Portal 2 – ‘Is Innovation Lacking in Some Software Houses?’

Portal 2 is a shining example of someone having a good idea and the company around that person screaming “YES I LOVE IT!” and then going onto support and nurture that idea.

So often now in all businesses regardless of industry we find that innovation is generally mocked and beaten down in favour of good old solid “we do it this way and will carry on doing so” attitude that perpetuates the safe and steady route.

When a company decides to turn their back on innovation, something interesting happens within that company, the rate of change inside the company becomes slower than the rate of change outside the company and its competitors who are more than willing to innovate, take over the lead and before long our ‘slow and safe’ company is dead and gone.

Gaming is no different at all. The industry is led by the innovation of some bright stars in the sky who take an idea and drive it to conclusion. Minecraft, Terraria, Portal, Halflife, Doom,
Civilisation etc are all games that had someone behind them pushing their dream and vision in an almost single minded way to create a game worthy of success.

These companies tend to be smaller ones made around the ‘bright star’ whose idea it is and often they act in a very ‘entrepreneur’ fashion, taking the team around them and organising themselves into a spider web format.

Over time more and more people join these organisations and before long, you are no longer a spider web but a starfish. A starfish organisation is one that has arms of expertise, CCP Games is a great example of this as the CEO Hilmar, does not sit in the middle of the product anymore and activity built teams to manage each aspect and service CCP provide, thus producing a starfish organisation.

The interesting difference between the two is that a spider organisation will die if the spider dies (obviously) so if the person with the idea and drive goes, the company falls over. With a starfish, if one of the arms fails, it’s not going to impact the wider business excessively.

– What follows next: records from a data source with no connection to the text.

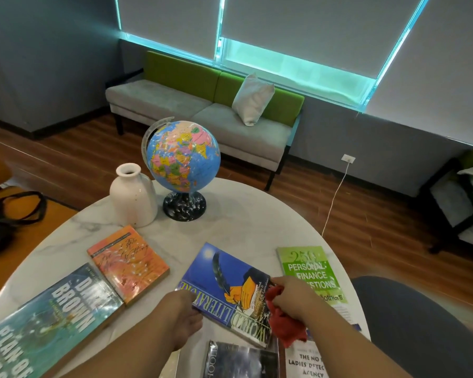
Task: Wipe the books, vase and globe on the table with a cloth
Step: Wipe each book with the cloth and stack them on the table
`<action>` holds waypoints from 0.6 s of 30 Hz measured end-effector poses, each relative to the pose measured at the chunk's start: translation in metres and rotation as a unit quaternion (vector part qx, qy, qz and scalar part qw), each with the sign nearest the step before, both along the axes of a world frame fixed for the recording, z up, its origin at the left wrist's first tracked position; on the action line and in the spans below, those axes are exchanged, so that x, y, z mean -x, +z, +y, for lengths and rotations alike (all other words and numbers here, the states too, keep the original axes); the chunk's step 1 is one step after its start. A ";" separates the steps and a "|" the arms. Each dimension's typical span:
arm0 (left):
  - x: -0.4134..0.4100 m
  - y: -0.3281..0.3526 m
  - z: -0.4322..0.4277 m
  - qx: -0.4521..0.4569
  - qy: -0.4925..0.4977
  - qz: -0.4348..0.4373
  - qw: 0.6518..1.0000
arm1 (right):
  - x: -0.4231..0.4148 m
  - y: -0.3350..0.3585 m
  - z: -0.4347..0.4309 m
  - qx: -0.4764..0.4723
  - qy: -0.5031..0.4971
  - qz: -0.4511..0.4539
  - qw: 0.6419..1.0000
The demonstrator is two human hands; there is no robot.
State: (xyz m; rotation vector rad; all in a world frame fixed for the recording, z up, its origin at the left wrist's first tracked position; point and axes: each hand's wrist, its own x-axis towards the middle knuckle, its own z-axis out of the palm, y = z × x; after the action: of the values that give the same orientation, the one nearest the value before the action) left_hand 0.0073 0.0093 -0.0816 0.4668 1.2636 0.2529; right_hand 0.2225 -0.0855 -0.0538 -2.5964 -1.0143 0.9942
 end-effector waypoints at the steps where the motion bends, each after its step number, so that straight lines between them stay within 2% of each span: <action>1: -0.003 0.002 -0.001 0.010 0.009 0.003 1.000 | 0.003 0.000 0.000 0.017 0.037 -0.023 0.999; 4: -0.007 0.006 0.000 0.033 0.016 0.017 0.999 | 0.007 -0.004 0.002 0.062 0.125 -0.101 0.985; 8: -0.010 0.009 -0.003 0.063 0.008 0.038 0.997 | 0.003 -0.007 -0.001 0.054 0.136 -0.104 0.984; 12: -0.023 0.021 -0.008 0.053 0.023 0.030 0.998 | 0.003 -0.006 0.000 0.076 0.176 -0.134 0.972; 18: -0.038 0.034 -0.006 0.040 0.066 0.019 0.997 | 0.023 -0.020 0.009 0.042 0.232 -0.172 0.956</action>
State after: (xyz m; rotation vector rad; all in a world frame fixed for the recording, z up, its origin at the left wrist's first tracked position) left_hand 0.0458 0.0034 -0.0476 0.3213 1.3379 0.3059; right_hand 0.1997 -0.0767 -0.0738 -2.7204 -1.7662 0.6837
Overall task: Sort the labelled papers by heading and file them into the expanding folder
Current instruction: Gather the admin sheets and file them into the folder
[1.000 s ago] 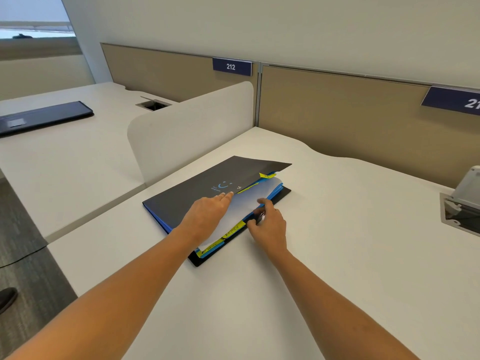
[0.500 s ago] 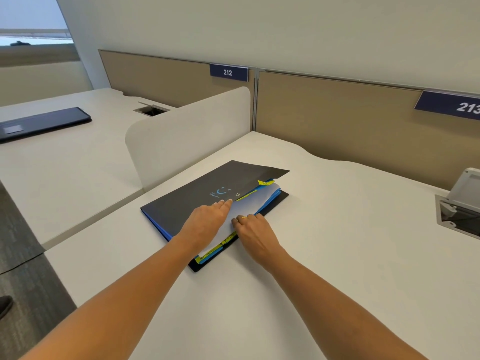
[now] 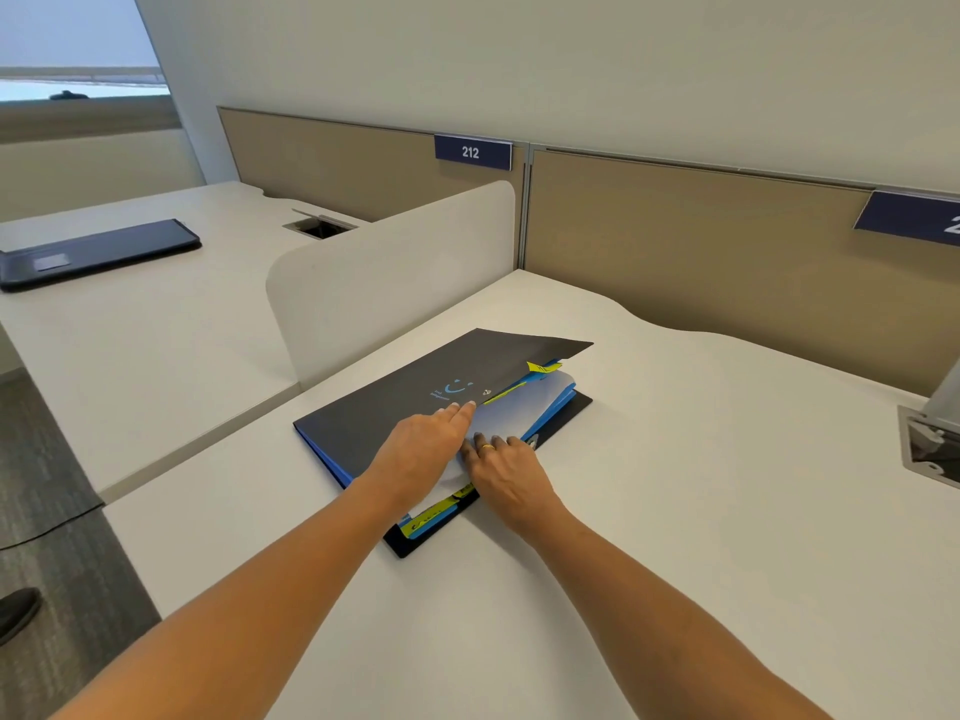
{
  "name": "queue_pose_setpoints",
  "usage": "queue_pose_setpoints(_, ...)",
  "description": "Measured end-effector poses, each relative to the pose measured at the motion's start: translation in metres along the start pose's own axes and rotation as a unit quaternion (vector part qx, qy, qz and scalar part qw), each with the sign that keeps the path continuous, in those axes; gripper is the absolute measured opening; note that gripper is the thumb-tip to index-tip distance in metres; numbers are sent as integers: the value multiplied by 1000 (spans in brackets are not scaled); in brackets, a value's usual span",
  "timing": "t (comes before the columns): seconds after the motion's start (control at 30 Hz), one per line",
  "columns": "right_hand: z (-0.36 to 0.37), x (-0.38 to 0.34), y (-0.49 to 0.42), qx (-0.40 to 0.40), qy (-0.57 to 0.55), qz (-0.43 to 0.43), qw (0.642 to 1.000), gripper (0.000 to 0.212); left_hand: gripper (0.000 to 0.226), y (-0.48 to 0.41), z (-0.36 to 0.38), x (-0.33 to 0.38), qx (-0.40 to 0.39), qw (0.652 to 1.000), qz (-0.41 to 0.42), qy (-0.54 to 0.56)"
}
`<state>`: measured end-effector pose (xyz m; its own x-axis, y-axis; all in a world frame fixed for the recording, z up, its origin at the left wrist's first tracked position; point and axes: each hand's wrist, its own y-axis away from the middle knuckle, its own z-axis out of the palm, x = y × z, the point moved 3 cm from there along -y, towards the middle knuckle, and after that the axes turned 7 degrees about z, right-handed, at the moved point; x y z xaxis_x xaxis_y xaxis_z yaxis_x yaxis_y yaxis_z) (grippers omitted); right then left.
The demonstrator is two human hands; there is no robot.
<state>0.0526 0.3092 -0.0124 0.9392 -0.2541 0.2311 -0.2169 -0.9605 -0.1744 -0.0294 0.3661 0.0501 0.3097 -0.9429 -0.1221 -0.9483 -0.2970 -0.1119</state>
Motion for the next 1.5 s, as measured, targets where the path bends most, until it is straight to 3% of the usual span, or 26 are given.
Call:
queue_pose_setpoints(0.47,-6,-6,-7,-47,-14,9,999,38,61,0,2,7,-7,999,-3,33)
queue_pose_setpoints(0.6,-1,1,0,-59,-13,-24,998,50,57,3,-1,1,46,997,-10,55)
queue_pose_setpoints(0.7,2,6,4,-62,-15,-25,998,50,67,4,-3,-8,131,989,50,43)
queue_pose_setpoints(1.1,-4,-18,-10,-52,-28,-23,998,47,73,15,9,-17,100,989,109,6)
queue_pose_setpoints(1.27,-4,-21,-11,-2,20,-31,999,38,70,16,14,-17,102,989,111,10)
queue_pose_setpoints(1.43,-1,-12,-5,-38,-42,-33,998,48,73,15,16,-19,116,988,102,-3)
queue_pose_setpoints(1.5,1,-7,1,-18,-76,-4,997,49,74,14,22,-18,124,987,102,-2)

With MBA 101 over with, we now turn to Portal 2 – this game really did show what a single, good idea can do and how it can also be reworked into something better. Portal 1 was an excellent game filled with puzzles, humour and also quite a stark back-story. When Chell our leading lady finds some of the ‘bolt’ holes that some of the other test subjects had been living in, it was all very reminiscing of apocalypse movies and again a society in decline, even if it’s a micro-society within the test chambers, it still felt as real as ever.

The simplicity of the action, the fluidity of the motion and the fact Chell never speaks, all lead again to a strong and interesting story that draws us in. Valve have become the masters of making us want to find out more rather than shoving story down our throat.

So in conclusion, the industry must embrace innovation and tools like kick starter seem to be celebrating this concept. Games that have that spark of innovation are worthy of your time and finally, dust of Portal 2 this Christmas… go on., you know you want to.